**PROVIDED INFORMATION**
⟨
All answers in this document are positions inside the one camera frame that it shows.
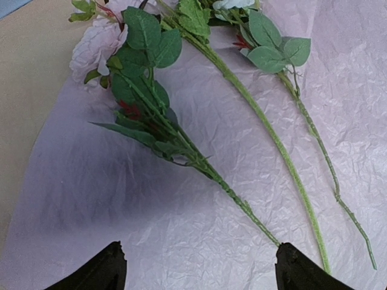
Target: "green stem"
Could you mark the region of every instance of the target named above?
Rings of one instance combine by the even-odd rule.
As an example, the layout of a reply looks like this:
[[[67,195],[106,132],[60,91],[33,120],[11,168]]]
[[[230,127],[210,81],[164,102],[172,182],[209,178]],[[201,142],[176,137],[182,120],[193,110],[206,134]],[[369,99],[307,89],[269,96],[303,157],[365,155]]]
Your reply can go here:
[[[181,31],[182,36],[190,42],[194,47],[196,47],[200,52],[202,52],[213,64],[223,73],[223,77],[228,80],[230,83],[234,85],[234,87],[241,93],[241,95],[245,98],[247,103],[250,105],[250,107],[254,110],[255,114],[261,119],[262,123],[264,124],[265,128],[267,129],[268,133],[270,134],[271,138],[275,142],[278,150],[280,151],[283,159],[285,160],[285,163],[289,169],[289,172],[291,176],[293,177],[299,191],[301,194],[301,198],[304,202],[305,208],[308,212],[314,233],[316,235],[317,244],[319,246],[320,255],[322,258],[322,263],[324,266],[325,272],[328,274],[331,273],[329,261],[328,261],[328,254],[325,249],[324,240],[322,238],[322,233],[316,218],[316,215],[314,213],[312,204],[309,200],[309,197],[307,195],[307,192],[305,190],[304,185],[302,184],[302,181],[298,175],[298,172],[285,148],[283,145],[281,139],[277,136],[275,130],[271,126],[269,120],[265,116],[265,113],[262,111],[262,109],[258,106],[257,102],[255,102],[252,95],[249,93],[247,88],[239,81],[236,75],[234,75],[233,72],[228,68],[228,66],[223,62],[223,60],[217,55],[217,53],[209,46],[201,43],[198,39],[196,39],[193,35],[188,33],[185,29],[183,29],[181,26],[179,26],[178,23],[176,23],[171,18],[164,18],[163,21],[167,24],[167,27],[170,28],[178,28]]]
[[[233,201],[241,208],[241,210],[252,220],[254,224],[256,224],[261,231],[277,246],[280,246],[280,242],[274,235],[267,229],[267,227],[256,217],[251,206],[247,201],[243,201],[235,192],[230,188],[230,186],[225,182],[222,176],[212,167],[212,165],[208,162],[207,158],[205,158],[199,151],[199,149],[195,146],[195,144],[190,140],[185,131],[179,127],[179,133],[184,138],[187,145],[198,154],[200,159],[200,168],[207,172],[212,179],[218,183],[221,188],[230,196]]]
[[[325,161],[328,164],[329,170],[331,172],[331,175],[332,175],[332,178],[334,181],[334,185],[335,185],[334,197],[336,198],[336,201],[339,203],[339,205],[345,210],[345,212],[348,214],[348,216],[354,222],[358,231],[363,236],[363,238],[366,242],[366,245],[367,245],[368,254],[369,254],[369,257],[371,259],[372,266],[374,267],[374,269],[377,269],[376,261],[375,261],[374,255],[372,253],[371,242],[369,241],[369,238],[368,238],[367,234],[365,233],[365,231],[363,230],[362,226],[357,221],[354,213],[350,210],[350,208],[346,205],[346,203],[343,202],[343,200],[341,198],[340,184],[339,184],[339,180],[338,180],[337,175],[336,175],[336,171],[333,167],[333,163],[331,161],[331,158],[328,155],[327,149],[324,146],[324,143],[321,139],[319,131],[317,130],[316,126],[314,125],[312,118],[310,117],[305,105],[303,104],[303,102],[300,98],[300,92],[299,92],[299,87],[298,87],[297,80],[296,80],[296,72],[295,72],[294,68],[293,68],[293,73],[294,73],[294,78],[295,78],[294,82],[295,82],[296,88],[294,88],[292,82],[290,81],[288,76],[285,74],[285,72],[279,72],[279,73],[277,73],[277,76],[280,78],[280,80],[284,83],[285,87],[288,89],[289,93],[293,97],[293,100],[296,102],[297,107],[300,109],[301,114],[306,119],[306,121],[309,125],[309,128],[311,130],[311,133],[317,139],[317,143],[319,144],[319,146],[321,148],[321,151],[324,155]]]

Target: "wrinkled white paper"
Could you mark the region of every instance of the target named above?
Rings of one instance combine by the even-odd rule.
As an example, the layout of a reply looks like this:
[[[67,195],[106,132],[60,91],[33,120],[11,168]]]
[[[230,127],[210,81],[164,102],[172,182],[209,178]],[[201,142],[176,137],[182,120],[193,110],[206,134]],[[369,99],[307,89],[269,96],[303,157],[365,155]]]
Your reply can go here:
[[[342,197],[371,239],[336,204],[317,142],[283,85],[257,72],[214,28],[212,45],[246,84],[286,145],[324,235],[333,276],[358,290],[387,279],[387,13],[382,0],[264,2],[285,35],[311,37],[302,99],[337,170]],[[157,72],[181,126],[282,242],[320,264],[299,194],[268,133],[235,89],[184,43]],[[276,247],[214,182],[155,157],[89,121],[113,122],[110,94],[68,80],[31,154],[0,263],[8,290],[42,289],[114,240],[126,288],[276,289]]]

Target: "white flower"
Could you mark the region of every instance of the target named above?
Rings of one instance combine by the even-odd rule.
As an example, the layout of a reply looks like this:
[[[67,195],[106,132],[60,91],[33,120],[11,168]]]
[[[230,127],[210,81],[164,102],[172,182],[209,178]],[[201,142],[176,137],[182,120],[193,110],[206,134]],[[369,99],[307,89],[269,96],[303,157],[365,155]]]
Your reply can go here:
[[[109,75],[106,61],[115,54],[124,44],[128,35],[128,26],[124,25],[121,31],[120,24],[111,22],[106,18],[98,18],[93,21],[81,41],[73,50],[73,58],[70,68],[73,71],[73,79],[77,83],[83,83],[88,72],[98,69],[103,76]]]
[[[220,0],[212,4],[215,10],[231,9],[231,8],[243,8],[251,6],[255,3],[255,0]]]

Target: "green leaf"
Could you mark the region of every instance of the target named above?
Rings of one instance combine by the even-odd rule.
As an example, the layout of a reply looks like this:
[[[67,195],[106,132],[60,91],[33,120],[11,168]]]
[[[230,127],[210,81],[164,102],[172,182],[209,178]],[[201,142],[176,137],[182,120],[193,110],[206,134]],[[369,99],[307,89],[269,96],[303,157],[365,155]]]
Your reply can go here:
[[[274,23],[261,12],[250,12],[249,29],[260,45],[278,47],[282,42],[281,34]]]
[[[239,26],[239,30],[241,32],[243,39],[246,40],[246,42],[250,44],[252,47],[256,47],[256,44],[254,43],[254,39],[250,37],[249,32],[247,32],[247,30],[242,25]]]
[[[138,142],[144,144],[145,146],[148,146],[152,148],[156,142],[156,138],[153,137],[151,134],[147,132],[143,132],[140,130],[133,130],[128,129],[123,126],[117,125],[117,124],[102,124],[102,123],[92,123],[94,125],[104,127],[106,129],[112,130],[114,132],[118,132],[124,136],[127,136],[129,138],[135,139]]]
[[[310,55],[311,40],[295,37],[286,41],[284,54],[294,66],[301,66],[307,62]]]
[[[104,89],[109,88],[109,76],[103,76],[103,77],[101,77],[101,79],[99,80],[99,84],[100,84],[101,87],[103,87]]]
[[[94,14],[89,14],[89,13],[72,13],[70,18],[68,19],[70,22],[75,22],[75,21],[88,21],[90,20]]]
[[[129,78],[142,75],[149,65],[145,54],[130,47],[121,47],[115,54],[123,67],[121,73]]]
[[[247,48],[242,48],[239,52],[247,57],[250,53],[250,50]]]
[[[155,149],[158,149],[159,151],[163,152],[167,156],[167,158],[172,158],[173,155],[184,155],[189,153],[189,151],[185,148],[180,148],[171,143],[164,143],[160,141],[156,141]]]
[[[163,86],[160,85],[158,81],[155,81],[154,83],[155,93],[157,94],[160,101],[163,102],[165,108],[169,108],[169,97],[167,91]]]
[[[71,0],[75,8],[83,12],[90,12],[90,4],[86,0]]]
[[[110,68],[123,69],[122,63],[118,56],[111,56],[106,65]]]
[[[131,104],[136,101],[132,88],[119,74],[113,75],[111,91],[118,102],[123,101],[127,104]]]
[[[172,65],[181,53],[181,36],[178,29],[164,31],[158,47],[149,52],[152,66],[166,68]]]
[[[127,42],[135,50],[151,50],[161,39],[161,26],[155,16],[135,7],[128,7],[123,13],[128,25]]]
[[[178,129],[179,122],[177,120],[177,116],[174,110],[172,110],[171,108],[168,108],[168,110],[165,113],[165,117],[167,117],[167,119],[172,123],[172,125],[174,125],[175,129]]]
[[[92,71],[89,71],[85,77],[85,80],[83,83],[86,85],[90,80],[95,79],[96,77],[99,77],[101,74],[98,72],[98,69],[94,69]]]
[[[115,123],[117,125],[126,127],[128,129],[139,130],[139,131],[143,131],[146,128],[146,126],[142,122],[130,120],[128,117],[126,117],[120,112],[115,112],[115,115],[117,116],[115,120]]]
[[[211,10],[203,9],[198,0],[180,0],[177,5],[178,22],[188,32],[208,40]]]
[[[273,47],[254,48],[247,57],[265,73],[275,74],[282,71],[287,61],[284,56]]]

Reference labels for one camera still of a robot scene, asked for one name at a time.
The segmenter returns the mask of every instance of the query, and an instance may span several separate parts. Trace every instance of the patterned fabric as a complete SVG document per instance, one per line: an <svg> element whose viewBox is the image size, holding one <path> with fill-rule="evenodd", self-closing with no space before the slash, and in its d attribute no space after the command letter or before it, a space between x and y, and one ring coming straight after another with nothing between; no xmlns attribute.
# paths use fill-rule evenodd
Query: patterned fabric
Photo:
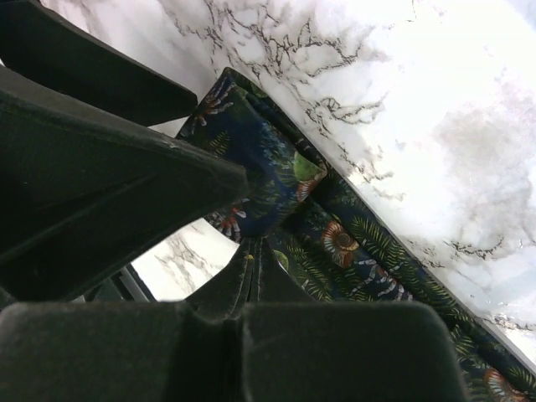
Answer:
<svg viewBox="0 0 536 402"><path fill-rule="evenodd" d="M207 220L265 236L302 289L324 301L419 301L451 330L474 401L536 400L536 378L382 225L280 108L226 69L179 136L248 171L250 196Z"/></svg>

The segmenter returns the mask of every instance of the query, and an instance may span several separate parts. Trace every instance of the floral print cloth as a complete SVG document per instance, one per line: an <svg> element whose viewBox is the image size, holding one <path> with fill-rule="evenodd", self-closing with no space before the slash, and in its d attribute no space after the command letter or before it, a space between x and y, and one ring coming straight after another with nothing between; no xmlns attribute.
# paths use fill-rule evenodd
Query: floral print cloth
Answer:
<svg viewBox="0 0 536 402"><path fill-rule="evenodd" d="M324 301L418 301L451 331L474 401L536 400L536 378L383 226L256 85L226 69L179 138L244 166L250 196L206 219L236 242L266 237Z"/></svg>

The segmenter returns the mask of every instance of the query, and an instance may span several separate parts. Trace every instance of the white marble countertop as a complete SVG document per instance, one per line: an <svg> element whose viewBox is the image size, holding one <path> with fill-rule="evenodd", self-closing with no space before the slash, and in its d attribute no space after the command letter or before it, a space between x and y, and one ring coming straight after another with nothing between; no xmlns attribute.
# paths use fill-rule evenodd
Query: white marble countertop
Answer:
<svg viewBox="0 0 536 402"><path fill-rule="evenodd" d="M511 1L521 13L503 0L43 3L199 99L225 66L255 80L430 271L536 363L536 18ZM234 250L201 220L135 267L176 300Z"/></svg>

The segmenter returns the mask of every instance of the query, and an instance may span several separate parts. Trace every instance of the black plastic part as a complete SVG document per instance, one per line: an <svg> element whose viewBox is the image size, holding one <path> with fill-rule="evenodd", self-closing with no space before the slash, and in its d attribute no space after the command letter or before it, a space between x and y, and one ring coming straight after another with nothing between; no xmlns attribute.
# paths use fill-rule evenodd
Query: black plastic part
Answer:
<svg viewBox="0 0 536 402"><path fill-rule="evenodd" d="M196 95L35 0L0 2L0 59L51 90L152 126L190 115Z"/></svg>
<svg viewBox="0 0 536 402"><path fill-rule="evenodd" d="M242 167L0 67L0 286L72 300L247 194Z"/></svg>
<svg viewBox="0 0 536 402"><path fill-rule="evenodd" d="M206 319L236 319L247 302L314 302L281 268L264 238L244 239L229 264L186 301Z"/></svg>
<svg viewBox="0 0 536 402"><path fill-rule="evenodd" d="M0 400L466 400L444 324L417 303L253 303L241 315L16 304L0 314Z"/></svg>

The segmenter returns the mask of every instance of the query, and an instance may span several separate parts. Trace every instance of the folded fabric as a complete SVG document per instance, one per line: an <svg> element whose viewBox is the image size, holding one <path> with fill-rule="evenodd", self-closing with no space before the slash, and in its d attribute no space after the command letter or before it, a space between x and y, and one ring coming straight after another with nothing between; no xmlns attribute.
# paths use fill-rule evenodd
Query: folded fabric
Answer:
<svg viewBox="0 0 536 402"><path fill-rule="evenodd" d="M226 69L179 136L247 171L250 195L208 216L214 227L237 242L266 236L281 266L319 300L432 306L451 331L472 400L536 400L536 378L430 276L244 76ZM382 345L371 347L382 353Z"/></svg>

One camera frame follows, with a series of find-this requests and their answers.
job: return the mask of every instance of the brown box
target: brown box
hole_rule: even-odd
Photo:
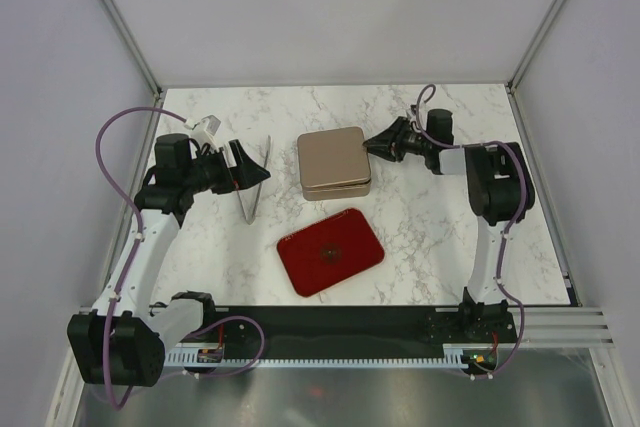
⟩
Copy each line in the entries above where the word "frame" shows up.

**ANSWER TO THE EXERCISE**
All answers in this document are positions inside the one camera frame that it shows.
One camera frame follows, with a series of find-this requests and their answers.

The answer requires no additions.